> ABOUT THIS EXERCISE
The answer must be every line of the records below that contains the word "cable".
──────── EXTRACTED RECORDS ────────
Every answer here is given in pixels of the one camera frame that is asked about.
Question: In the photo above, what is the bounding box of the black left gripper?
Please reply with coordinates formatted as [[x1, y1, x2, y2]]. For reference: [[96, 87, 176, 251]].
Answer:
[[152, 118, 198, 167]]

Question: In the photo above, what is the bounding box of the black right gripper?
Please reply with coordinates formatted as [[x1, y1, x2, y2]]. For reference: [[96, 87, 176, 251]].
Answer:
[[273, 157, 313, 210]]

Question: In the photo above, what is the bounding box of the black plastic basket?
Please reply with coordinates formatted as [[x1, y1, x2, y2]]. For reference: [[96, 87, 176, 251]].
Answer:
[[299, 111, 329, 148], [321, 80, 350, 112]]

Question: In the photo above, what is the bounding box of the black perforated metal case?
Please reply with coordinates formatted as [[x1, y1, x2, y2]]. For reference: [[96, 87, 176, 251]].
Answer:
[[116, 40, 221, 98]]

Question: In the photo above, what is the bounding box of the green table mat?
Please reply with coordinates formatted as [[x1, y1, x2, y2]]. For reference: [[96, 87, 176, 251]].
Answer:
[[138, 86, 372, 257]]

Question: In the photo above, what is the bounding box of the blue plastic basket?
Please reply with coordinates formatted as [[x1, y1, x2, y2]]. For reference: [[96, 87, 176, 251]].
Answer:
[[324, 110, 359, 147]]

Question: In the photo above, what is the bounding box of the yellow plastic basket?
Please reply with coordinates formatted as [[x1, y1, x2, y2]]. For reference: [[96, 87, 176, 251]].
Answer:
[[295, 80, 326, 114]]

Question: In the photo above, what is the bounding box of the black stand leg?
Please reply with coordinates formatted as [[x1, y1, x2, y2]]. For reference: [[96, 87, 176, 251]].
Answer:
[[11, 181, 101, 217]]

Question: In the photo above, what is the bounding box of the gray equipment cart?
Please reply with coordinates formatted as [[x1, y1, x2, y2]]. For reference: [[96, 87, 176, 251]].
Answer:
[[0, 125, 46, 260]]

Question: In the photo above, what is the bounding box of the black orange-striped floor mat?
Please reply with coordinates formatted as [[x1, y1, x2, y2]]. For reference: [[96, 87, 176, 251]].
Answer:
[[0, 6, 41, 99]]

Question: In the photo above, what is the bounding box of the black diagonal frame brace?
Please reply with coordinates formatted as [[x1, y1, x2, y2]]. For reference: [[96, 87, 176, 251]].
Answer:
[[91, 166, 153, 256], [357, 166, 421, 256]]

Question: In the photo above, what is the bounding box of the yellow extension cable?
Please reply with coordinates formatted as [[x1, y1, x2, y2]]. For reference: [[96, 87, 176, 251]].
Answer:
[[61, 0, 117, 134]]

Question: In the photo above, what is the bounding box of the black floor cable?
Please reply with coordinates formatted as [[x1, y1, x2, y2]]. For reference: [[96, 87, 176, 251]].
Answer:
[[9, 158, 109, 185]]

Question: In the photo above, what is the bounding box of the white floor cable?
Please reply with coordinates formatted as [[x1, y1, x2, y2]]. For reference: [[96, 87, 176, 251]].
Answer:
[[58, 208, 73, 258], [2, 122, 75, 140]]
────────
> FINAL ANSWER
Question: In the photo above, what is the bounding box of the yellow extension cable?
Question: In the photo above, what is the bounding box of the black floor cable?
Question: In the photo above, what is the bounding box of the white floor cable?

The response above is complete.